Description of the task:
Extract, from the listing that follows, each line containing the word "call".
::::
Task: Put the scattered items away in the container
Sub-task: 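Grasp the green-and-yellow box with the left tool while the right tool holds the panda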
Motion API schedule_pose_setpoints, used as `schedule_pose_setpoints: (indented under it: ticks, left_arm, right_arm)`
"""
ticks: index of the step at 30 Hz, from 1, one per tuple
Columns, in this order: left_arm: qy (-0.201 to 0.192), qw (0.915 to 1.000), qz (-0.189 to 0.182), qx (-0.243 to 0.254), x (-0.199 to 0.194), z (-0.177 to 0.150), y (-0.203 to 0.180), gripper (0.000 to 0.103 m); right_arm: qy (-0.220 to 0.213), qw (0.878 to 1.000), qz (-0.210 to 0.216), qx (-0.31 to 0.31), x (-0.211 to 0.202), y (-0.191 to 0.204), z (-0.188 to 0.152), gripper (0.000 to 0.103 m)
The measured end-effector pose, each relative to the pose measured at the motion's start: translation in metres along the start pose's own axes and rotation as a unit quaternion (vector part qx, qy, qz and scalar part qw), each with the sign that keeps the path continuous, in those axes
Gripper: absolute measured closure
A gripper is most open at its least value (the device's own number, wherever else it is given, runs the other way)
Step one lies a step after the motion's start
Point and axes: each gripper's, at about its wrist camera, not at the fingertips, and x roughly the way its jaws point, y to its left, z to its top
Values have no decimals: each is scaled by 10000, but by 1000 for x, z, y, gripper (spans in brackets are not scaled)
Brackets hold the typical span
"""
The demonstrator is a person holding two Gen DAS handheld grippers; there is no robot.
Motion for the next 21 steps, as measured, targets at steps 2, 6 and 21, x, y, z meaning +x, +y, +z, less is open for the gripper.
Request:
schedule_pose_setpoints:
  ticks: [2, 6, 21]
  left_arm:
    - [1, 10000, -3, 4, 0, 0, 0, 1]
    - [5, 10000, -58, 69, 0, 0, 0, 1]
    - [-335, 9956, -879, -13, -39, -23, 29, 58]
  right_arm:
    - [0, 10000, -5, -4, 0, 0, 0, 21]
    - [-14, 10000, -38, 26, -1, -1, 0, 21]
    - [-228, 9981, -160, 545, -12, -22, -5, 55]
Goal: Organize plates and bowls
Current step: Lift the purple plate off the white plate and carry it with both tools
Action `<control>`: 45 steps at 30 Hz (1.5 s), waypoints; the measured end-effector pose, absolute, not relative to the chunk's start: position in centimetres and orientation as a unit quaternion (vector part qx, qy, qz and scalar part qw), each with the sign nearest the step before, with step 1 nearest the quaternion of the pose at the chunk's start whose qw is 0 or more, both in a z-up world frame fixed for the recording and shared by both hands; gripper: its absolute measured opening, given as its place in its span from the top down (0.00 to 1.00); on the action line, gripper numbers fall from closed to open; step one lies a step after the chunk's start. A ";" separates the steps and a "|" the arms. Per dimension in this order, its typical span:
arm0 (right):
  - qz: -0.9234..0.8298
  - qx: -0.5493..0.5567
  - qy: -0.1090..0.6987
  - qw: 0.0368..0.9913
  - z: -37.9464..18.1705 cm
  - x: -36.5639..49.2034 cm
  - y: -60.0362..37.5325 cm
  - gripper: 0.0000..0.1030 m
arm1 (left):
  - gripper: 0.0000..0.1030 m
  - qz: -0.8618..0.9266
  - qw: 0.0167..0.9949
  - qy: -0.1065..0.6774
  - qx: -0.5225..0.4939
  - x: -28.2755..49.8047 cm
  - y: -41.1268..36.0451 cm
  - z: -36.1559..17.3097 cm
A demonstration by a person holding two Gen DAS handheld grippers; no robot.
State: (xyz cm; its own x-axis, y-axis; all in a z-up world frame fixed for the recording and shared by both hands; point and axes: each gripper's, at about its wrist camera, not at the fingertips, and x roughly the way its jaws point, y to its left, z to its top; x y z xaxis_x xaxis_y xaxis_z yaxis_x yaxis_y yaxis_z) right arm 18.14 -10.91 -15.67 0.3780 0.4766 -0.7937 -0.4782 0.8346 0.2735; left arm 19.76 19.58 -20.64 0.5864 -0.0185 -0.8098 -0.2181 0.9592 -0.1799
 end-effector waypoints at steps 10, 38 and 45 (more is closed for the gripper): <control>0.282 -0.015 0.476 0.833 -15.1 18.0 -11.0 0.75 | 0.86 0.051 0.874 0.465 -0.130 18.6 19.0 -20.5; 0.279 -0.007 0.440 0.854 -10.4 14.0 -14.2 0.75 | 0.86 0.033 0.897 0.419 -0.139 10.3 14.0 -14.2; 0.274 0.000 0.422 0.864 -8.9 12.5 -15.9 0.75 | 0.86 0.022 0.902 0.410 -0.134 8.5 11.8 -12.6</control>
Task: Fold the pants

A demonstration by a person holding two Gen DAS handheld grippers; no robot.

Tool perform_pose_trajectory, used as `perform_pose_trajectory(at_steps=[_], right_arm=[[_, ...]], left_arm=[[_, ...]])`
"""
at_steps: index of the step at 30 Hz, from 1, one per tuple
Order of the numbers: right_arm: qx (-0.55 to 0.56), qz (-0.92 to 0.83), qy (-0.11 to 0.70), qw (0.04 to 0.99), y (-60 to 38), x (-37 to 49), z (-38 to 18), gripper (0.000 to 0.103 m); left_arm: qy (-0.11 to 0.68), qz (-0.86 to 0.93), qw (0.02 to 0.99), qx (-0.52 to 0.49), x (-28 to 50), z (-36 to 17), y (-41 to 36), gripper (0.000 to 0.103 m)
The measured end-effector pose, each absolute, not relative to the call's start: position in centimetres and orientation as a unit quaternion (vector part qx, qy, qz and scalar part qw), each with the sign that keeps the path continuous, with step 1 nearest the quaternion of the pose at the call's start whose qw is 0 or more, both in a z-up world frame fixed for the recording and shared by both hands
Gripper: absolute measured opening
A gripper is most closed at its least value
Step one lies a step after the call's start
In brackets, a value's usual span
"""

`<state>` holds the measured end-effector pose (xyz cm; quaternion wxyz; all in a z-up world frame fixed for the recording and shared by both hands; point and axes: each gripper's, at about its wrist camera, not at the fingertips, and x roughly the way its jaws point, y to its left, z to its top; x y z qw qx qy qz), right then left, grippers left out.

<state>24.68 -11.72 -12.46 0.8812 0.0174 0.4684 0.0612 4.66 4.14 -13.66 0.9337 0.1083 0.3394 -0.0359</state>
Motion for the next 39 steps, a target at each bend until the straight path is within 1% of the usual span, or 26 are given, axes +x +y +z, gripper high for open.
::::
Written response:
The measured end-effector pose, each absolute, not relative to the call's start: position in centimetres and orientation as a unit quaternion (vector part qx, qy, qz and scalar part qw), each with the sign that keeps the path continuous, with step 1 nearest the quaternion of the pose at the call's start whose qw is 0 or more, both in a z-up world frame fixed for the recording and shared by both hands
Step one lies a step after the call's start

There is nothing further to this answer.